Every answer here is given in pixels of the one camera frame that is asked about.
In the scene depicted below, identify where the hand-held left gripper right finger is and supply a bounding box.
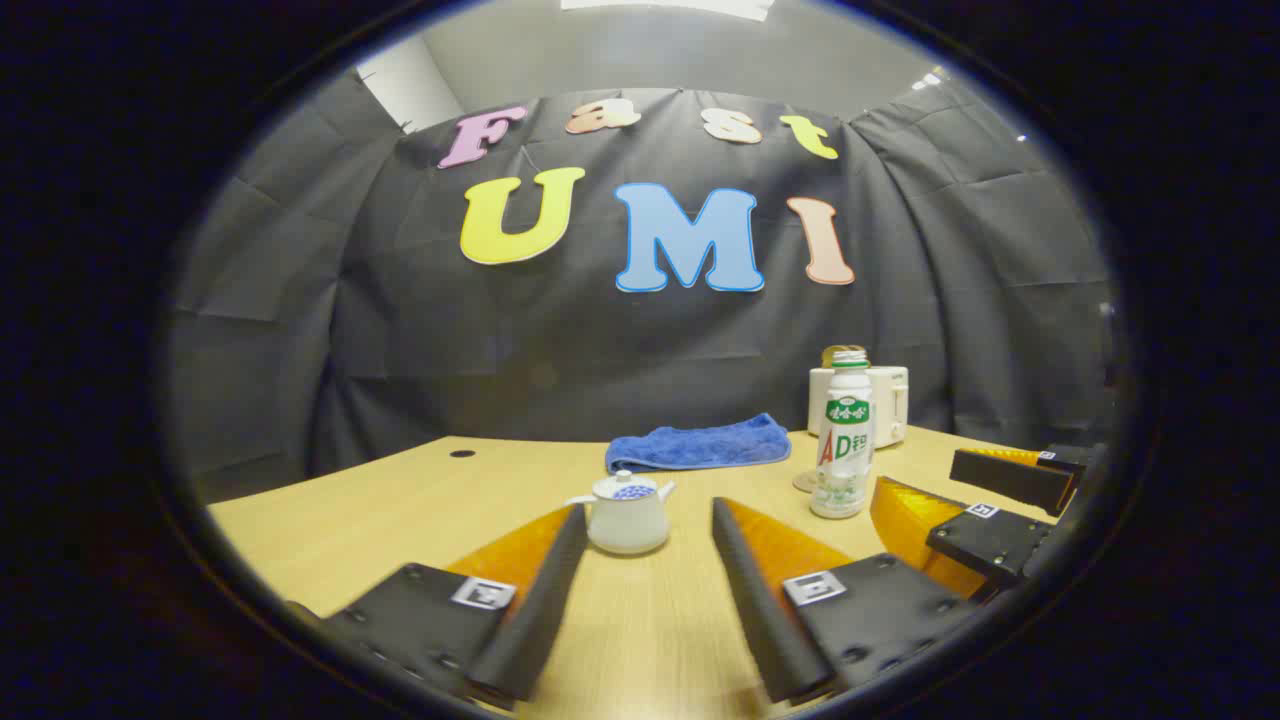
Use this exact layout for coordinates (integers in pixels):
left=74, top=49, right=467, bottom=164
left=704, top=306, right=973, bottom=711
left=710, top=496, right=979, bottom=706

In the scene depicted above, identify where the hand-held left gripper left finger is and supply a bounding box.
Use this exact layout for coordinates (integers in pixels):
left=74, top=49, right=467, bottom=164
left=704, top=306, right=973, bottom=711
left=318, top=503, right=591, bottom=711

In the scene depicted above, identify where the white teacup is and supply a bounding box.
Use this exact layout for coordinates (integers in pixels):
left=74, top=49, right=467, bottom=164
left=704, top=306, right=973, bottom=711
left=565, top=480, right=677, bottom=557

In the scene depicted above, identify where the white green-label water bottle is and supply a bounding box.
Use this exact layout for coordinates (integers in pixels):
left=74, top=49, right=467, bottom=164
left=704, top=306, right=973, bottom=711
left=809, top=348, right=877, bottom=520

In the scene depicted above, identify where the white toaster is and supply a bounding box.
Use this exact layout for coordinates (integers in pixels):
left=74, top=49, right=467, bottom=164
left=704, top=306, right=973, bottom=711
left=807, top=365, right=912, bottom=449

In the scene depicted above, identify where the blue towel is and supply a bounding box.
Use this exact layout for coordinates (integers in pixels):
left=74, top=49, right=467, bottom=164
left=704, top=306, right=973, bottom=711
left=604, top=412, right=793, bottom=475

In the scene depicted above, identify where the black backdrop cloth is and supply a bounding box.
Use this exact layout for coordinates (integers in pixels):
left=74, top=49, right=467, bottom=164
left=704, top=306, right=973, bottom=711
left=165, top=70, right=1121, bottom=501

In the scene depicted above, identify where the large ceiling light panel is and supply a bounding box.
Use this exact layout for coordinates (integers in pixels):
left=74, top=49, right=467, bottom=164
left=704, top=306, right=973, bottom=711
left=558, top=0, right=778, bottom=23

> _Try it_: Would you restate the listing word for word and leave every picture out?

> _Solution_:
Every answer here is given in pixels of the one camera frame that is asked about.
In the scene depicted below, identify where the hand-held left gripper right finger is and supply a bounding box.
Use this exact layout for coordinates (integers in pixels):
left=74, top=49, right=467, bottom=164
left=704, top=306, right=973, bottom=711
left=710, top=496, right=979, bottom=706

In the scene depicted above, identify where the hand-held left gripper left finger is and supply a bounding box.
Use this exact layout for coordinates (integers in pixels):
left=74, top=49, right=467, bottom=164
left=704, top=306, right=973, bottom=711
left=318, top=503, right=591, bottom=711

In the scene depicted above, identify where the white teacup is and supply a bounding box.
Use this exact layout for coordinates (integers in pixels):
left=74, top=49, right=467, bottom=164
left=704, top=306, right=973, bottom=711
left=565, top=480, right=677, bottom=557

In the scene depicted above, identify where the white green-label water bottle is and supply a bounding box.
Use this exact layout for coordinates (integers in pixels):
left=74, top=49, right=467, bottom=164
left=704, top=306, right=973, bottom=711
left=809, top=348, right=877, bottom=520

In the scene depicted above, identify where the white toaster is and supply a bounding box.
Use this exact layout for coordinates (integers in pixels):
left=74, top=49, right=467, bottom=164
left=704, top=306, right=973, bottom=711
left=807, top=365, right=912, bottom=449

In the scene depicted above, identify where the blue towel is and supply a bounding box.
Use this exact layout for coordinates (integers in pixels):
left=74, top=49, right=467, bottom=164
left=704, top=306, right=973, bottom=711
left=604, top=412, right=793, bottom=475

In the scene depicted above, identify where the black backdrop cloth is and supply a bounding box.
Use this exact layout for coordinates (integers in pixels):
left=74, top=49, right=467, bottom=164
left=704, top=306, right=973, bottom=711
left=165, top=70, right=1121, bottom=501

In the scene depicted above, identify where the large ceiling light panel is and supply a bounding box.
Use this exact layout for coordinates (integers in pixels):
left=74, top=49, right=467, bottom=164
left=704, top=306, right=973, bottom=711
left=558, top=0, right=778, bottom=23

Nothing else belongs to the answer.